(RAW DATA)

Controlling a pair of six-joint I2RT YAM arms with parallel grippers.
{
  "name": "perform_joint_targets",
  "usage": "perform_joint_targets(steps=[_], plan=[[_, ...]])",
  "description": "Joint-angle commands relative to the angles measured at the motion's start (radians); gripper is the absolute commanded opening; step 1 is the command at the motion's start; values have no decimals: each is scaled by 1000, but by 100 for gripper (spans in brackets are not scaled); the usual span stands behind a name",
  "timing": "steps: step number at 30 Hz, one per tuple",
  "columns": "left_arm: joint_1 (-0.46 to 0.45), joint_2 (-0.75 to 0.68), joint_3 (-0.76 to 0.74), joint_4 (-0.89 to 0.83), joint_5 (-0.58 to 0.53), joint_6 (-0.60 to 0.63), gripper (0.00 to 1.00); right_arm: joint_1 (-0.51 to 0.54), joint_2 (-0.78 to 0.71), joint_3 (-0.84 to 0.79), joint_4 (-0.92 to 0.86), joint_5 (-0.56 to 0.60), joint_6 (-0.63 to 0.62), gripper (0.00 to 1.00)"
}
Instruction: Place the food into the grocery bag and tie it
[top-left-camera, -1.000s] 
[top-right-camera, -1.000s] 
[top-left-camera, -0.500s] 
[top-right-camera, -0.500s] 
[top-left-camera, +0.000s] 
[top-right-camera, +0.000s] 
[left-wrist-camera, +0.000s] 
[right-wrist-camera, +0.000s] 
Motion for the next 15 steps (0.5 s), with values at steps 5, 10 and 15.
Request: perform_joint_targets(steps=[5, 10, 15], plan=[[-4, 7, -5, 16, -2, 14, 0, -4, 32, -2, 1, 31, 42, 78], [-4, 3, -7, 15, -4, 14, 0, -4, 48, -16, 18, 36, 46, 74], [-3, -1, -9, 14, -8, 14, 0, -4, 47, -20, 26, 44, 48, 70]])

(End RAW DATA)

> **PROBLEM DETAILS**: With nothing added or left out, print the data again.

> **TASK RESULT**:
Controlling a pair of six-joint I2RT YAM arms with parallel grippers.
{
  "name": "perform_joint_targets",
  "usage": "perform_joint_targets(steps=[_], plan=[[_, ...]])",
  "description": "Joint-angle commands relative to the angles measured at the motion's start (radians); gripper is the absolute commanded opening; step 1 is the command at the motion's start; values have no decimals: each is scaled by 1000, but by 100 for gripper (spans in brackets are not scaled); the usual span stands behind a name",
  "timing": "steps: step number at 30 Hz, one per tuple",
  "columns": "left_arm: joint_1 (-0.46 to 0.45), joint_2 (-0.75 to 0.68), joint_3 (-0.76 to 0.74), joint_4 (-0.89 to 0.83), joint_5 (-0.58 to 0.53), joint_6 (-0.60 to 0.63), gripper (0.00 to 1.00); right_arm: joint_1 (-0.51 to 0.54), joint_2 (-0.78 to 0.71), joint_3 (-0.84 to 0.79), joint_4 (-0.92 to 0.86), joint_5 (-0.56 to 0.60), joint_6 (-0.63 to 0.62), gripper (0.00 to 1.00)"
}
Instruction: Place the food into the grocery bag and tie it
[top-left-camera, -1.000s] 
[top-right-camera, -1.000s] 
[top-left-camera, -0.500s] 
[top-right-camera, -0.500s] 
[top-left-camera, +0.000s] 
[top-right-camera, +0.000s] 
[left-wrist-camera, +0.000s] 
[right-wrist-camera, +0.000s] 
Motion for the next 15 steps (0.5 s), with values at steps 5, 10 and 15.
Request: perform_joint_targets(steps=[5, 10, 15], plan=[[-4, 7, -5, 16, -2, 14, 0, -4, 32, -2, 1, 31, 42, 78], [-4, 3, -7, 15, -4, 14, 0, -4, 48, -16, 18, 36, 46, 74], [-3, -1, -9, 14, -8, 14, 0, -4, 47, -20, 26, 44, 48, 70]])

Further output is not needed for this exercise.